Relationship Between Exercise-Induced Cardiac Troponin Elevations and Occult Coronary Atherosclerosis in Middle-Aged Athletes
- PMID: 40533126
- DOI: 10.1016/j.jacc.2025.04.047
Relationship Between Exercise-Induced Cardiac Troponin Elevations and Occult Coronary Atherosclerosis in Middle-Aged Athletes
Abstract
Background: Exercise increases cardiac troponin (cTn) concentrations with significant heterogeneity across individuals.
Objectives: This study compared the prevalence and magnitude of coronary atherosclerosis in middle-aged recreational athletes with high vs low postexercise cTn concentrations.
Methods: Pre- and postexercise concentrations of high-sensitivity cardiac troponin T (hs-cTnT) and hs-cTnI were assessed among 1,011 long-distance walkers, cyclists, and runners (median age 56 years [Q1-Q3: 49-62 years], 63% male). Subsequently, 68 high cTn responders (hs-cTnT: 35.4 ng/L [Q1-Q3: 20.2-54.0 ng/L]; hs-cTnI: 47.4 ng/L [Q1-Q3: 22.5-97.4 ng/L]) and 34 low responders (hs-cTnT: 8.5 ng/L [Q1-Q3: 5.4-13.3 ng/L]; hs-cTnI: 2.5 ng/L [Q1-Q3: 1.5-5.8 ng/L]), matched for age, sex, and sport type, underwent a cardiac computed tomography (CT) scan to determine the presence and characteristics of coronary atherosclerosis (Coronary Artery Disease-Reporting and Data System [CAD-RADS] 2.0 score and coronary artery calcium scores). CT-derived fractional flow reserve (CT-FFR) analyses assessed the hemodynamic relevance of stenoses ≥25% to 90%.
Results: The prevalence (CAD-RADS >0 in 67.6% vs 50.0%; ORadjusted: 1.55 [95% CI: 0.81-2.93]) and magnitude (coronary artery calcium score: 9 AU [Q1-Q3: 0-111 AU] vs 2 AU [Q1-Q3: 0-145 AU]; P = 0.58) of coronary atherosclerosis did not differ between high and low cTn responders. CT-FFR outcomes (FFR ≤0.75: 11.8% vs 5.9%; ORadjusted: 1.03 [Q1-Q3: 0.67-1.60]) also revealed no differences between high and low cTn responders. Nevertheless, weak associations (P < 0.05; R2: 4%-8%) were found between hs-cTnT, hs-cTnI concentrations, and CAD-RADS classifications.
Conclusions: The prevalence and magnitude of coronary atherosclerosis did not differ between recreational athletes with high vs low postexercise cTn concentrations. This suggests that most of the interindividual variation in exercise-induced cTn elevations is not attributable to occult coronary atherosclerosis.

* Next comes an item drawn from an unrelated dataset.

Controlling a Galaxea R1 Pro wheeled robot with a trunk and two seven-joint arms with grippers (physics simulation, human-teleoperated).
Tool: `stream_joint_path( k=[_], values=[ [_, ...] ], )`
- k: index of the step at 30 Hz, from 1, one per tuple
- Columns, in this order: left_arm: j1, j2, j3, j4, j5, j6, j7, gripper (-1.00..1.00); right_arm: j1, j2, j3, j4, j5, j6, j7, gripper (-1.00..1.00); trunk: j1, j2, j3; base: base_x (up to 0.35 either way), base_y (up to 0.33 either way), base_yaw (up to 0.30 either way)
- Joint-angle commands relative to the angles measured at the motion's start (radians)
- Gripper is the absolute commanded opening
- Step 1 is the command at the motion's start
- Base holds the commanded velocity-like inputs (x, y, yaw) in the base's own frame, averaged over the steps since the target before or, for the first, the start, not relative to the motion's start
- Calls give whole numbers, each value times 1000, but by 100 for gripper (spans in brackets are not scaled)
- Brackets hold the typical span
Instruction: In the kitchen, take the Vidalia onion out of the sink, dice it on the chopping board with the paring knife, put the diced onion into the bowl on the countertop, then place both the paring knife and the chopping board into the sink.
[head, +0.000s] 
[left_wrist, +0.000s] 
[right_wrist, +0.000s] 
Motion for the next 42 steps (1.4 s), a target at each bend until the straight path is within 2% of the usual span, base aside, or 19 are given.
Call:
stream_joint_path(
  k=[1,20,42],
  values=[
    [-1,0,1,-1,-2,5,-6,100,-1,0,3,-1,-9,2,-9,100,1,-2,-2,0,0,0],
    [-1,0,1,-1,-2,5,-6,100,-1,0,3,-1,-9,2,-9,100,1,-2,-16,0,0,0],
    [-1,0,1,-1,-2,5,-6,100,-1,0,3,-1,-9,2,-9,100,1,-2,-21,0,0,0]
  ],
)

Keywords: athletes; biomarkers; cardiovascular diseases; computed tomography; coronary artery disease; exercise; radiology.
Copyright © 2025 American College of Cardiology Foundation. Published by Elsevier Inc. All rights reserved.

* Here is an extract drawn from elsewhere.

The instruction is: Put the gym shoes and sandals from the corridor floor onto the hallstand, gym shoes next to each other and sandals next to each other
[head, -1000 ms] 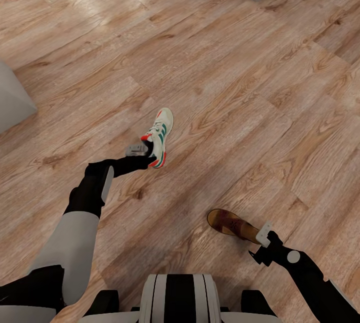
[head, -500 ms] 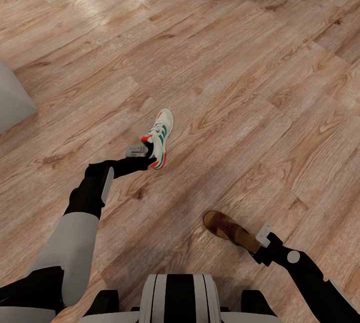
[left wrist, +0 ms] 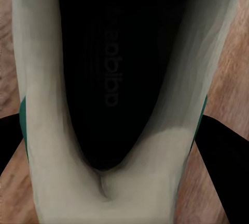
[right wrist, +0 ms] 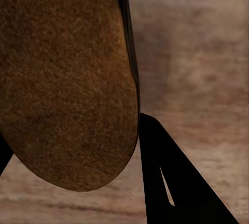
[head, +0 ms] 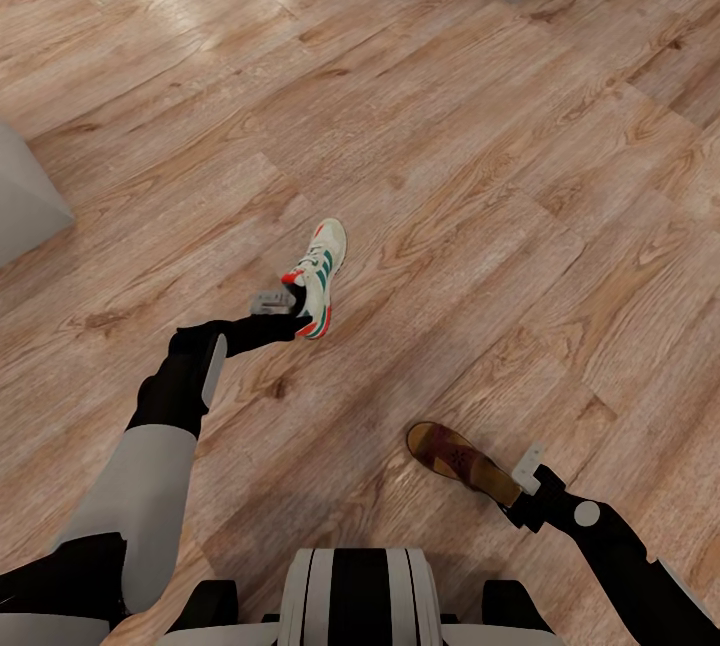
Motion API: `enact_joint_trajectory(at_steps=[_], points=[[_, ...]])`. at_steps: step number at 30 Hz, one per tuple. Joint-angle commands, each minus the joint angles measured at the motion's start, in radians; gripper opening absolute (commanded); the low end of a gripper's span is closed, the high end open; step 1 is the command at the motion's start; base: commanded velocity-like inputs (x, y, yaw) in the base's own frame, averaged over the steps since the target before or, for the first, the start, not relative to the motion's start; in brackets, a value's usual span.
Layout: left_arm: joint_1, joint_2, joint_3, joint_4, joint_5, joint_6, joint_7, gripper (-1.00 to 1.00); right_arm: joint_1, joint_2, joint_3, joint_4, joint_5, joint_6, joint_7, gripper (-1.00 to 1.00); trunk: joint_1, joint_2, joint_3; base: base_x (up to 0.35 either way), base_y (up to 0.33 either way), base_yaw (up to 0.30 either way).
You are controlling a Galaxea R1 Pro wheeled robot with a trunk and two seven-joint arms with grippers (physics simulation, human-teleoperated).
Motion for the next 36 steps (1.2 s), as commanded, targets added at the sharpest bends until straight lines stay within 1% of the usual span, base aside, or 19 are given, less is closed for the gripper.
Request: enact_joint_trajectory(at_steps=[1, 12, 21, 23, 26, 27, 29, 30, 31, 32, 34, 35, 36], points=[[-0.001, -0.001, 0.005, -0.001, -0.010, 0.004, -0.010, -1.00, 0.000, -0.001, 0.002, -0.002, 0.003, 0.008, 0.001, -1.00, -0.001, 0.000, 0.003, 0.000, 0.000, 0.000], [0.000, 0.003, 0.005, 0.000, -0.010, 0.004, -0.010, -1.00, 0.000, -0.001, 0.002, -0.004, 0.003, 0.007, 0.000, -1.00, -0.006, 0.003, 0.046, 0.000, 0.000, 0.000], [0.004, 0.013, 0.009, 0.002, -0.018, -0.001, -0.008, -1.00, 0.000, -0.001, -0.001, -0.066, -0.003, 0.005, -0.001, -1.00, -0.010, 0.005, 0.081, 0.000, 0.000, 0.000], [0.004, 0.016, 0.009, 0.003, -0.020, -0.003, -0.007, -1.00, 0.000, -0.001, -0.007, -0.075, -0.004, 0.004, -0.001, -1.00, -0.010, 0.005, 0.088, 0.000, 0.000, 0.000], [0.007, 0.026, 0.010, 0.009, -0.023, -0.007, -0.004, -1.00, 0.000, 0.002, -0.038, -0.092, -0.008, 0.003, -0.001, -1.00, -0.012, 0.006, 0.100, 0.000, 0.000, 0.000], [0.012, 0.037, 0.009, 0.012, -0.024, -0.008, -0.002, -1.00, 0.000, 0.005, -0.066, -0.102, -0.015, 0.003, -0.001, -1.00, -0.012, 0.006, 0.104, 0.000, 0.000, 0.000], [0.023, 0.050, 0.009, 0.015, -0.025, -0.009, 0.001, -1.00, 0.000, 0.009, -0.097, -0.114, -0.030, 0.003, 0.000, -1.00, -0.013, 0.007, 0.112, 0.000, 0.000, 0.000], [0.037, 0.062, 0.008, 0.017, -0.025, -0.010, 0.003, -1.00, 0.000, 0.017, -0.124, -0.125, -0.053, 0.003, 0.000, -1.00, -0.014, 0.007, 0.115, 0.000, 0.000, 0.000], [0.045, 0.068, 0.008, 0.017, -0.025, -0.011, 0.004, -1.00, 0.000, 0.023, -0.136, -0.130, -0.068, 0.003, 0.000, -1.00, -0.014, 0.007, 0.119, 0.000, 0.000, 0.000], [0.061, 0.078, 0.009, 0.018, -0.025, -0.012, 0.006, -1.00, 0.000, 0.035, -0.154, -0.137, -0.103, 0.004, 0.000, -1.00, -0.015, 0.007, 0.123, 0.000, 0.000, 0.000], [0.076, 0.086, 0.010, 0.019, -0.025, -0.016, 0.006, -1.00, 0.000, 0.045, -0.165, -0.141, -0.143, 0.003, -0.001, -1.00, -0.015, 0.008, 0.131, 0.000, 0.000, 0.000], [0.090, 0.095, 0.011, 0.019, -0.025, -0.026, 0.008, -1.00, 0.000, 0.052, -0.173, -0.144, -0.185, 0.003, -0.001, -1.00, -0.016, 0.008, 0.135, 0.000, 0.000, 0.000], [0.097, 0.100, 0.011, 0.019, -0.025, -0.033, 0.009, -1.00, 0.000, 0.054, -0.176, -0.145, -0.206, 0.003, -0.001, -1.00, -0.016, 0.008, 0.139, 0.000, 0.000, 0.000]])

Conflict of interest statement
Funding Support and Author Disclosures Dr Janssen has received grants from the Radboud University Medical Center the Academic Alliance Fund. Dr Vroemen has received grants from the Academic Alliance Fund. Dr Berge has received speaker honoraria from Boehringer Ingelheim. Dr Habets has received speaker honoraria from Boehringer Ingelheim and GE Healthcare. Dr Mingels has received grants from VENI (file number 09150161810155) from the Dutch Research Council (Nederlandse Organisatie voor Wetenschappelijk Onderzoek, NWO); and has received support from Abbott Diagnostics and Roche Diagnostics. Dr Eijsvogels has received grants from an Established Investigator E-Dekker grant (#03-002-2023-0036) and the FIT-HEART consortium grant (#01-001-2024-0621) of the Dutch Heart Foundation. Dr Nijveldt has received unrestricted research grants from Philips Volcano and Biotronik; and has received speaker fees from BMS, Pfizer, and Sanofi Genzyme. All other authors have reported that they have no relationships relevant to the contents of this paper to disclose.